== Action item ==
Lines from the top of the entries through the line that has "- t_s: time" must be duplicated exactly, and no others.

== Dataset ==

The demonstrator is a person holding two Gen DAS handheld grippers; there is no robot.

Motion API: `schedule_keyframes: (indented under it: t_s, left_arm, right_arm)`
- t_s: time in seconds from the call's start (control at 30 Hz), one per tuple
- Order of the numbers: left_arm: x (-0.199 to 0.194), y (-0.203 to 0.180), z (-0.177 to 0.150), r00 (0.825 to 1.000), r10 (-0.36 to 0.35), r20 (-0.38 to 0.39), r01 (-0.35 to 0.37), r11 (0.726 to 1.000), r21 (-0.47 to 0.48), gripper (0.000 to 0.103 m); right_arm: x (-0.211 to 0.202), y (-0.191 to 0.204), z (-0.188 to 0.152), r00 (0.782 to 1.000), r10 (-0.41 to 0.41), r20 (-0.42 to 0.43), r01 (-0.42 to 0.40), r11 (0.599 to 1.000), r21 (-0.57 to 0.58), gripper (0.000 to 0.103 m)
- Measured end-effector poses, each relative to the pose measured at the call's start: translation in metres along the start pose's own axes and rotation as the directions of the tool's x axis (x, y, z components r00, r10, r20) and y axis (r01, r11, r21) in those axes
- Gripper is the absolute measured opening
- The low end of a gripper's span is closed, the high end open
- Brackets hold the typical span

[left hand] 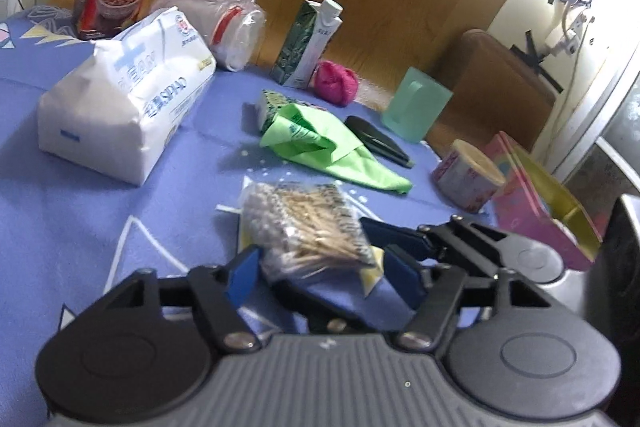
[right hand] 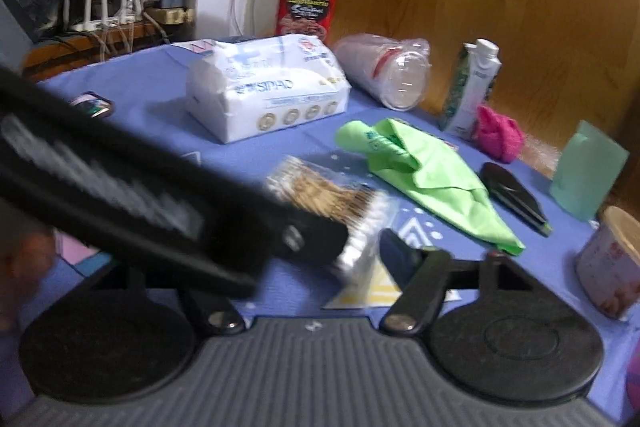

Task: Organize soft objects
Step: 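Grasp the cotton swab bag with the left gripper and lift, then carry the cotton swab bag into the pink tin and release, then reach the right gripper to the green cloth and grasp it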

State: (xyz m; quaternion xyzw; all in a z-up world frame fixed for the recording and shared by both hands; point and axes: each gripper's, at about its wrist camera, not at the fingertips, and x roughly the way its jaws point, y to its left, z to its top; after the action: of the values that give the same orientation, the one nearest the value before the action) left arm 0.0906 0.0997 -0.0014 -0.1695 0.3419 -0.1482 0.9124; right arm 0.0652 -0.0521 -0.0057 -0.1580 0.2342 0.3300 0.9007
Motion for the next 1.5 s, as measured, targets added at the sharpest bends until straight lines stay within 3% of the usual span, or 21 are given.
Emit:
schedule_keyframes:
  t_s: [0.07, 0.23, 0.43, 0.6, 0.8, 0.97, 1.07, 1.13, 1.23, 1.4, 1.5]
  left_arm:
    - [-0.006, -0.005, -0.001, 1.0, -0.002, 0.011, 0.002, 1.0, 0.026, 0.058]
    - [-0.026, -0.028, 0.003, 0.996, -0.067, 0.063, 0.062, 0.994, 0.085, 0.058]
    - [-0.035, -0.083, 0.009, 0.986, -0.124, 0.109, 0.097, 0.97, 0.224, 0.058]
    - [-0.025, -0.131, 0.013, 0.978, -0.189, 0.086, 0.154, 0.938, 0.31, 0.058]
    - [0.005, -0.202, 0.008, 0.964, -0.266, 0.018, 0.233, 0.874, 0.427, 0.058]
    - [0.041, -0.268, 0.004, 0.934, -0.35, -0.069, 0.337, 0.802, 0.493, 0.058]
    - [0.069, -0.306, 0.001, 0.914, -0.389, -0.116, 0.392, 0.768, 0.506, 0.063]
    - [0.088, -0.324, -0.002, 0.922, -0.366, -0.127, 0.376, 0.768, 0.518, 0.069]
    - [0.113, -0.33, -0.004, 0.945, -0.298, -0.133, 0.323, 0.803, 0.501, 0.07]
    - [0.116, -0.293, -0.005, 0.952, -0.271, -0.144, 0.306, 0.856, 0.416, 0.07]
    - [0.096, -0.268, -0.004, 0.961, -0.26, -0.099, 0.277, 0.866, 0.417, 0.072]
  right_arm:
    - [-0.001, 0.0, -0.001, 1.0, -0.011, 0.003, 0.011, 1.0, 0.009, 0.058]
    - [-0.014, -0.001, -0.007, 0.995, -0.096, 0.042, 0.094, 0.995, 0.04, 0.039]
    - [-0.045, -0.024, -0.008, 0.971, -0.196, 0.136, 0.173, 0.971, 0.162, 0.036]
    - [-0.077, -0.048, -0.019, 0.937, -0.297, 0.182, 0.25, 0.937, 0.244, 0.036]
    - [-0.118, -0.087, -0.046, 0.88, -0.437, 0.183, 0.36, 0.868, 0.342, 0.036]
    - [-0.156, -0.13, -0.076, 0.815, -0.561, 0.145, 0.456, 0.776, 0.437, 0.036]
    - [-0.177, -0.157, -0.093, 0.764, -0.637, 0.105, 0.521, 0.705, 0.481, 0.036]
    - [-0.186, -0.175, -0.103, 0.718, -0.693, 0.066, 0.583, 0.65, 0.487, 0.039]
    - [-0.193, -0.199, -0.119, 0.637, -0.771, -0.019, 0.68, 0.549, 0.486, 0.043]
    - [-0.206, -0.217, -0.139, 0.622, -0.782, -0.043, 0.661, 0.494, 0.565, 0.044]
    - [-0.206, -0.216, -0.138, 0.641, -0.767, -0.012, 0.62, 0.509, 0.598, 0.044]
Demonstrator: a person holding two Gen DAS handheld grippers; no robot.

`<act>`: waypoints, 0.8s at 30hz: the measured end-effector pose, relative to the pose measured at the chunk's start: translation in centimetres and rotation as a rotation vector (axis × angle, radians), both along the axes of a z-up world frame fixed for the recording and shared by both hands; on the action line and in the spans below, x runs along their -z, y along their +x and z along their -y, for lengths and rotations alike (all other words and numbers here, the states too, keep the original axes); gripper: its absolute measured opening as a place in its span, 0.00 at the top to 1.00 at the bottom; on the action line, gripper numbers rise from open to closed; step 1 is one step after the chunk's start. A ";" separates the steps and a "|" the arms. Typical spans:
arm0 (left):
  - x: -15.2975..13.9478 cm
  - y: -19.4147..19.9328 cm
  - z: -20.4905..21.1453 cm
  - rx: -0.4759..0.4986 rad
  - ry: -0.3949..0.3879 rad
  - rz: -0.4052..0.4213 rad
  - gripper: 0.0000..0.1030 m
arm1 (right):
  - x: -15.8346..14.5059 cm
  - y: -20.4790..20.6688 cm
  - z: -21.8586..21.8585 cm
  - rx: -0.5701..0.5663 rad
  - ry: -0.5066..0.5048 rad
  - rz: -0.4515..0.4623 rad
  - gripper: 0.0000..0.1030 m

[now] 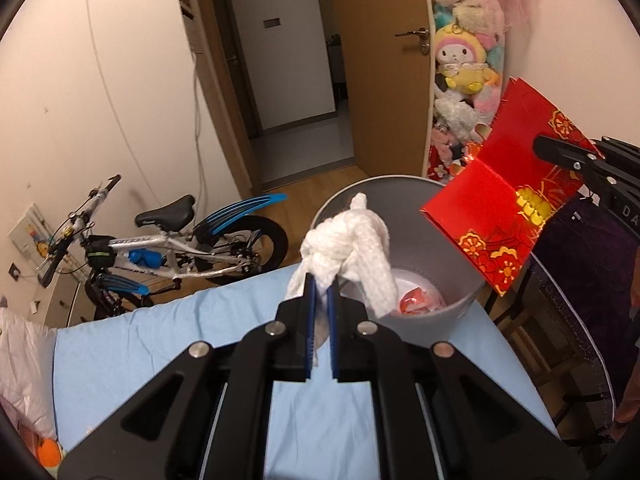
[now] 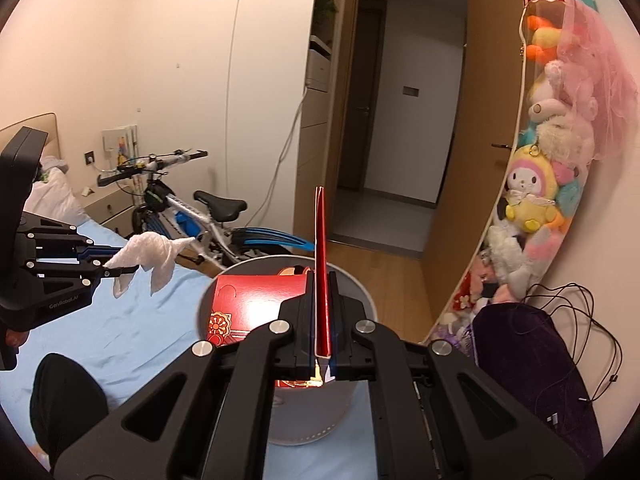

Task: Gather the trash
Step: 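Carry the white tissue and red envelope with both grippers to the grey bin, then open both grippers over the grey bin to drop tissue and envelope, then move both grippers back over the bed toward the remaining items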

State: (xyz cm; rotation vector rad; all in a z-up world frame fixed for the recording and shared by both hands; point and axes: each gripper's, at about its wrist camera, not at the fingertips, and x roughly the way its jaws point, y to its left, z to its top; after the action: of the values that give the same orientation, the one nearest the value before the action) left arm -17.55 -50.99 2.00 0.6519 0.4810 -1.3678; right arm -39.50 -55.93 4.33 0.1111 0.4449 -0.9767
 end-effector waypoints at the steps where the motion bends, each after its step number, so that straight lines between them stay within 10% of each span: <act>1: 0.1 -0.2 0.6 0.010 0.006 -0.006 0.94 | 0.1 0.1 0.7 0.006 0.002 -0.003 0.97; 10: 2.7 -0.4 5.5 0.070 0.058 -0.030 0.90 | 2.1 1.9 5.7 0.039 0.083 -0.030 0.94; 15: 4.5 -0.2 7.5 0.091 0.106 -0.042 0.85 | 3.0 2.3 7.4 0.066 0.124 0.001 0.46; 19: 4.9 -0.1 7.7 0.084 0.084 -0.033 0.36 | 3.1 2.8 7.7 0.054 0.137 0.004 0.46; 24: 4.7 0.5 6.2 0.081 0.055 -0.024 0.32 | 2.9 3.7 6.5 0.023 0.124 -0.009 0.46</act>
State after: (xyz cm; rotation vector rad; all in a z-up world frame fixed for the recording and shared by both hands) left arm -17.09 -57.19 -2.72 0.7066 0.5177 -1.4443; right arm -35.80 -62.42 1.44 0.2241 0.5133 -0.9719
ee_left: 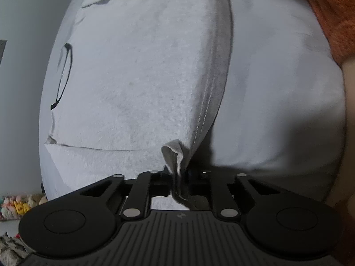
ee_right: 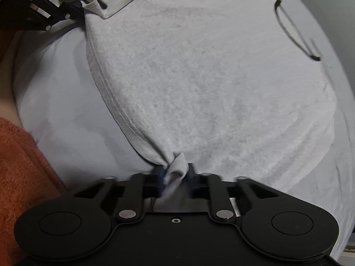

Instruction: Fold clothes

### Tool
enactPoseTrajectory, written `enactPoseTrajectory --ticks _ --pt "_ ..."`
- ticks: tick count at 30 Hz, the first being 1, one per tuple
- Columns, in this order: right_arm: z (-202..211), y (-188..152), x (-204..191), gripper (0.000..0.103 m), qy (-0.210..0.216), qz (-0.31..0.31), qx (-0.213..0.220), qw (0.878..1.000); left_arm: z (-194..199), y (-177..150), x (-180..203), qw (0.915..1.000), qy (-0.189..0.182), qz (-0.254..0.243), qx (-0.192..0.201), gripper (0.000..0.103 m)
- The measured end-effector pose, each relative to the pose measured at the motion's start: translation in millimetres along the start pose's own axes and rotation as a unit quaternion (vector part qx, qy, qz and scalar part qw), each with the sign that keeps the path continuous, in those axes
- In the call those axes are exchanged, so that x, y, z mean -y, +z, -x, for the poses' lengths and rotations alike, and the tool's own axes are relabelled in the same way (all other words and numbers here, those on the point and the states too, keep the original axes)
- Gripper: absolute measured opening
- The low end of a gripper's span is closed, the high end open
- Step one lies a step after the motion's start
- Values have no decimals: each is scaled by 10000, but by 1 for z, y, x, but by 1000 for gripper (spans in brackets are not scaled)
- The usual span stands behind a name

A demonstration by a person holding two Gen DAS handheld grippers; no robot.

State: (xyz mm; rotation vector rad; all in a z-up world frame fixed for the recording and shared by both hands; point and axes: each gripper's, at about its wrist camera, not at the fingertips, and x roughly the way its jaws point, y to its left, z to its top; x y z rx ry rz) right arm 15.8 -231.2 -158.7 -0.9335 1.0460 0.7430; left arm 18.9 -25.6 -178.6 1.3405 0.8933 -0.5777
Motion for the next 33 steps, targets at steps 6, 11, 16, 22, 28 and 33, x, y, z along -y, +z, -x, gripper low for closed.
enactPoseTrajectory --ticks 6,11,16,22,28,33 --pt "4 -5 -25 8 -240 160 86 9995 4 -1 3 10000 29 60 37 6" --pt "18 -9 -43 8 -459 -59 292 9985 21 -7 5 9995 180 215 132 6" --pt "61 3 -35 7 -480 -146 449 9977 32 -11 -16 9944 -46 1046 167 6" --pt "91 11 -20 7 -688 -11 615 9957 52 -16 -26 9886 0 1482 281 6" --pt "112 15 -28 7 -741 338 573 9950 70 -16 -15 9903 106 1355 291 6" --pt "128 17 -35 7 -741 373 500 9953 98 -20 -11 9906 70 1308 394 5"
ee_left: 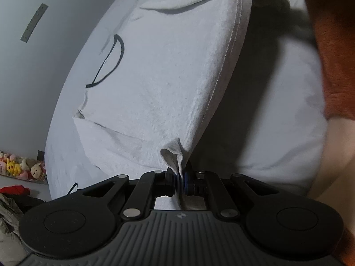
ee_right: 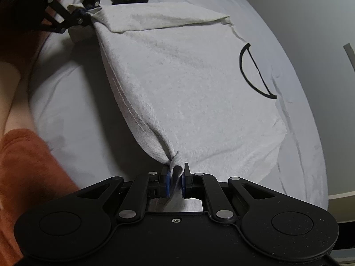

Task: Fold clothes
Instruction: 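Lift the hem with both tools and fold it toward the collar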

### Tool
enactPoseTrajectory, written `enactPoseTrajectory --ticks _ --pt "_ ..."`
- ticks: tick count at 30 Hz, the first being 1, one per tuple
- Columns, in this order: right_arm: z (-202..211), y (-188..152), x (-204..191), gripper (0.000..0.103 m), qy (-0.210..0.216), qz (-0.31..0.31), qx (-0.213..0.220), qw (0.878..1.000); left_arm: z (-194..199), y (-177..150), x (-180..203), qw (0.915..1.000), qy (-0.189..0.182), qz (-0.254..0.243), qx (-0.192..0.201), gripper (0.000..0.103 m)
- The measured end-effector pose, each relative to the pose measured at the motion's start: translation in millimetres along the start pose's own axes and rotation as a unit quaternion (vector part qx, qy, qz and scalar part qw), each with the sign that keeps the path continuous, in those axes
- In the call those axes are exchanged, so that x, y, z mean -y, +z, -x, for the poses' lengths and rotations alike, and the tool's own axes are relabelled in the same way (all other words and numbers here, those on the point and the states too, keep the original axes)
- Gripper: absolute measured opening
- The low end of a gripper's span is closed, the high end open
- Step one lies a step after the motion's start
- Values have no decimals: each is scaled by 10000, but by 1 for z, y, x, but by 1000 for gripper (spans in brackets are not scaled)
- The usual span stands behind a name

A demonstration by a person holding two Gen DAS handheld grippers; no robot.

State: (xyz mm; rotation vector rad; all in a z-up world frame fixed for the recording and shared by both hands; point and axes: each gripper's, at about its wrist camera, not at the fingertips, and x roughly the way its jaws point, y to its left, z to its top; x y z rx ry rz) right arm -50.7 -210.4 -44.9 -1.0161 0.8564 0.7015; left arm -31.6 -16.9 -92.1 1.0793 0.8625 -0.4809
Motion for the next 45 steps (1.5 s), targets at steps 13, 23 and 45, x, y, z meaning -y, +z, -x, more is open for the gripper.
enactPoseTrajectory --ticks 13,23,45 --pt "49 0 -24 7 407 20 -132 9991 77 -28 0 9958 -816 -268 316 5" --pt "88 11 -10 7 645 8 -85 9979 115 -34 -35 9903 -1205 -443 531 5" --pt "-12 80 153 7 593 -174 -288 9977 -4 64 -161 9924 -556 -1064 -257 6"
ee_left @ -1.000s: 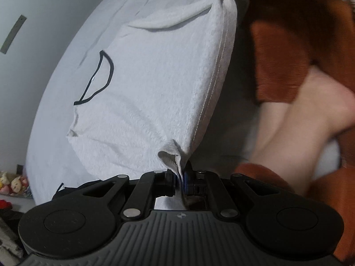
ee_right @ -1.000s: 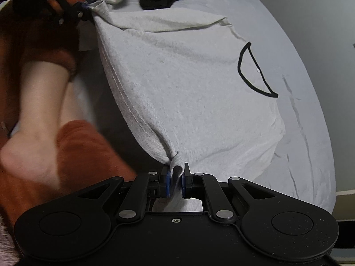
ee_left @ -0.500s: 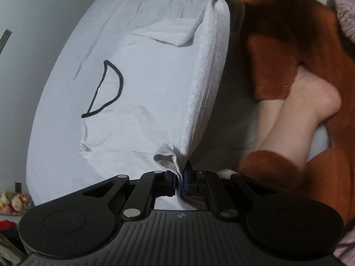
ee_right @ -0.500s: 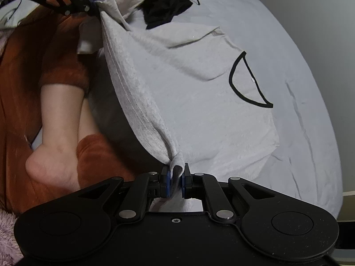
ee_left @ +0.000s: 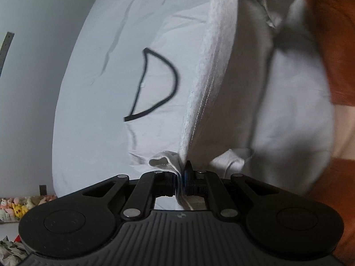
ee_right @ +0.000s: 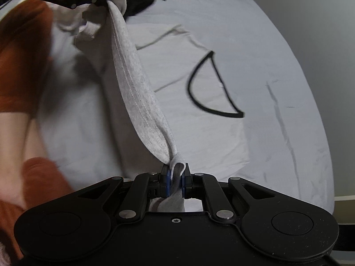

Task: Fold clothes
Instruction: 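Lift the hem with both tools and fold it toward the collar, then lay the hem onto the collar and open both tools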

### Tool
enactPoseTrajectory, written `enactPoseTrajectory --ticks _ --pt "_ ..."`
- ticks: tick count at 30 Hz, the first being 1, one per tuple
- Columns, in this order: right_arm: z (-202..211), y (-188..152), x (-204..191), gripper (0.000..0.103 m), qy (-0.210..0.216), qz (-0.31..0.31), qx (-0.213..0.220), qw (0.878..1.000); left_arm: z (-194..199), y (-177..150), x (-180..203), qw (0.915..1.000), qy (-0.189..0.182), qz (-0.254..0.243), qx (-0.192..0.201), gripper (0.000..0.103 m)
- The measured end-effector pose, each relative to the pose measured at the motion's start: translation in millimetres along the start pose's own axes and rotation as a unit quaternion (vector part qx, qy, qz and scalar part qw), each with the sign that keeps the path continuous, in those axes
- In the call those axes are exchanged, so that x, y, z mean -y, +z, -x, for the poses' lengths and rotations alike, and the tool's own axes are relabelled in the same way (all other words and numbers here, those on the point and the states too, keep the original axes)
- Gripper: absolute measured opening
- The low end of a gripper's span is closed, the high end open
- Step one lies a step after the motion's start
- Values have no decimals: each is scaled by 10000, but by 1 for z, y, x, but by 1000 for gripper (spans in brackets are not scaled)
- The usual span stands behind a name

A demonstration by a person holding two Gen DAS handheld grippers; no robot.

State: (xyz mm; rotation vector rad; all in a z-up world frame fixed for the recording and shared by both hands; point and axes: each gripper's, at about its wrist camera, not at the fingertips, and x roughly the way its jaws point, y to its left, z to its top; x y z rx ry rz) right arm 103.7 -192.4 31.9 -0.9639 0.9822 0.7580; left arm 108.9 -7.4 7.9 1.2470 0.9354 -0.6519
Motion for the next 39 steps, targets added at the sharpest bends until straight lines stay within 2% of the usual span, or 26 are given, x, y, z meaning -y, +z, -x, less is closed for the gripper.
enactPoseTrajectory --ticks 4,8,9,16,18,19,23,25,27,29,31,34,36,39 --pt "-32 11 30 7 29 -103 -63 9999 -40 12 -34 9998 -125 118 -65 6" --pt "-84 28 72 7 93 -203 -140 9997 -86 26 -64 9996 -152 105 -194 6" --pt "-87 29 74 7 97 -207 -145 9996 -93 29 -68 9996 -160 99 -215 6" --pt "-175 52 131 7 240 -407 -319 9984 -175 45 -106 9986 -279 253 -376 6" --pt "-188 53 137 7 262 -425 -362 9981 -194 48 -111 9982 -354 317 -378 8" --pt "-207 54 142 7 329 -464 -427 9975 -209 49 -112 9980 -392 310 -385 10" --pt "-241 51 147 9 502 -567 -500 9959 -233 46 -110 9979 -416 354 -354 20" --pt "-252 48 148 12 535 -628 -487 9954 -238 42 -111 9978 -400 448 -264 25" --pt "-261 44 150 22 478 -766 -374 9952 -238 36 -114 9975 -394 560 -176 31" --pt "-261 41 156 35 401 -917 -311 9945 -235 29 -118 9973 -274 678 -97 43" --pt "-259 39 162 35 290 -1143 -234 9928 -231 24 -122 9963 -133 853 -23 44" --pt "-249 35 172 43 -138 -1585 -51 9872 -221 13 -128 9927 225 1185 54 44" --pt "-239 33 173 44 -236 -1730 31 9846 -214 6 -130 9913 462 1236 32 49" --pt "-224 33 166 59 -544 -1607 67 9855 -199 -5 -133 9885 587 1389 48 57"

== Exercise answer ==
The demonstrator is a person holding two Gen DAS handheld grippers; there is no robot.

Motion API: `schedule_keyframes: (indented under it: t_s, left_arm, right_arm)`
- t_s: time in seconds from the call's start (control at 30 Hz), one per tuple

Nothing else belongs in this answer.